8 October 2004 | EN
[MONTREAL] An international partnership needs to be created to share the benefits of genomics research and apply them to the needs of developing countries, according to a report launched yesterday (7 October) at the 4th World Conference of Science Journalists.
The proposed Global Genomic Initiative (GGI) is described in a report called Genomics and Global Health written by Peter Singer and colleagues from the Canadian Programme on Genetics and Global Health at the University of Toronto.
Such an initiative, they suggest, could help the emergence of a 'health genomics divide' between rich and poor nations.
The researchers conclude that genomics and related biotechnologies have a role to play in achieving five out of the eight Millennium Development Goals, the set of targets agreed by UN member states in 2000, for addressing the problems faced by poor countries by 2015.
More broadly, it describes how genomics — the study of organisms' entire genetic sequence — can help address global health problems. Genetically-engineered vaccines, drug delivery systems that avoid the use of needles, and rapid diagnostic tests for diseases such as malaria are, for example, among the 'top ten' applications of genomics to human health detailed in the report.

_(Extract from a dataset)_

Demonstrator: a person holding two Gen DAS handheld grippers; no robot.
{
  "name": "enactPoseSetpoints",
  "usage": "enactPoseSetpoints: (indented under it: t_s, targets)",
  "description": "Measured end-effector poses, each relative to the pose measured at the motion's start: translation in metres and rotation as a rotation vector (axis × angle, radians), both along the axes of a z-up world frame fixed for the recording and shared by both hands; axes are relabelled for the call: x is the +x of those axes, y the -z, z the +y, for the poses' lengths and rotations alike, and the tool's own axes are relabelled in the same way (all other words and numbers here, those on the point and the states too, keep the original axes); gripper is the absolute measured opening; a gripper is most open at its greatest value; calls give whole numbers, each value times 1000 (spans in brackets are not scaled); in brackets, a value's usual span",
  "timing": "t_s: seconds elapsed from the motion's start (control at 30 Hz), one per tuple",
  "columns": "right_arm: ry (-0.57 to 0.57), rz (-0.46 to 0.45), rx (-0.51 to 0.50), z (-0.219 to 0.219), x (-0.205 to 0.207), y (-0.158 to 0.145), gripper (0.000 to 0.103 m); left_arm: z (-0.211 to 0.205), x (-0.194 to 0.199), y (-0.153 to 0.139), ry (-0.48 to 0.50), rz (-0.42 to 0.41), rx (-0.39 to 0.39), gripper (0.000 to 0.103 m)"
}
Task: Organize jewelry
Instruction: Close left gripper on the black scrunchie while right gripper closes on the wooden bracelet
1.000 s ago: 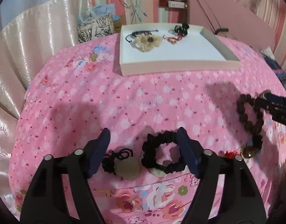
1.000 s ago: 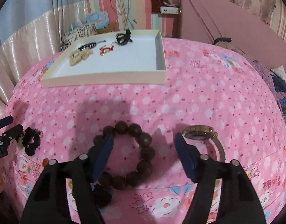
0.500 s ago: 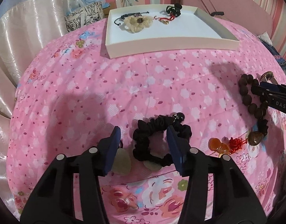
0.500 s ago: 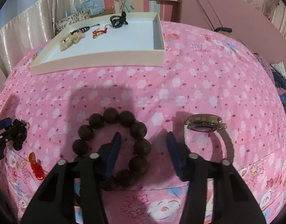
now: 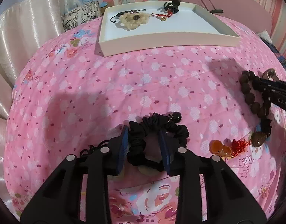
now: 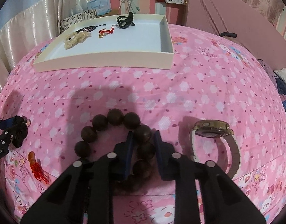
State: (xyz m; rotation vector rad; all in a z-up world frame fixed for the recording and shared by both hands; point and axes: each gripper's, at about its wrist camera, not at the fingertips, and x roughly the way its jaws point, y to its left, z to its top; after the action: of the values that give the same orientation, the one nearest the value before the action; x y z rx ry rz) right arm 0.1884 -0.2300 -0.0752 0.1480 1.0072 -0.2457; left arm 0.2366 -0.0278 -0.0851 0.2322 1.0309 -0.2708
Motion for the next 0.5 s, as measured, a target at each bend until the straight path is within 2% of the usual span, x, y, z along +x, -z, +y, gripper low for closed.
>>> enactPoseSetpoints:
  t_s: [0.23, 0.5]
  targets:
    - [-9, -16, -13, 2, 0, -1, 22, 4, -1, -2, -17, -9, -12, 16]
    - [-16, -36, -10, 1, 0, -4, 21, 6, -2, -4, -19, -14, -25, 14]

The report outlines the researchers' vision of the global approach — the GGI — needed to realise the potential health benefits of genomics research. They suggest that genomics knowledge should be considered as a global public good, similar to the status given to biodiversity or the ozone layer.
The proposed GGI would provide a system of global governance, while boosting the biotechnology capacity of poor countries, and leading the development of ethics policies.
"The GGI would give developing countries access to knowledge essential to reaping the benefits [of genomics]," said Abdullah Daar, one of the report's authors, at its launch in Montreal, Canada.
The proposed initiative would be a network of researchers, government staff, non-governmental organisations, and citizens groups. Through it, says the report, the relative risks and benefits of new technologies could be assessed, enabling developing countries to take advantage of new genomics-based technologies.
"Developing countries have to be in the driving seat," said Singer. "Each country needs to strike a balance between constructing short- and long-term solutions."
According to the report — which has been prepared under the auspices of The Science and Technology Task Force of the United Nations Millennium Project — developing countries are unlikely to absorb and apply new technologies unless they take the appropriate action.
"We are bridging the digital divide in retrospect," said Singer, referring to the gap between rich and poor nation in their access to technologies such as computers. "[But] we have a very good chance of preventing a health genomics divide."
The report highlights the importance not only of transferring technology to poor countries, but also of promoting active participation in science and innovation. It says that cooperation between developing countries is important as some nations, such as China, Cuba, Brazil and India, have already made big investments in genomics and biotechnology related to health.
Singer envisages a situation whereby "Cuba helps India helps Egypt helps South Africa".
Cuban researchers, for example, have developed the world's only meningitis B vaccine. And Daar points out that China recently licensed the world's first use of gene therapy, in order to treat naso-pharangeal cancer.
During the research for the report, the state of health-related genomics and biotechnology in China, Cuba, Brazil, Egypt, India, South Africa and South Korea was assessed in detail. Findings of these studies are due to be published in a supplement to Nature Biotechnology in December 2004. In the same month, a summary of Genomics and Global Health will be published in the inaugural edition of the open access journal PLoS Medicine.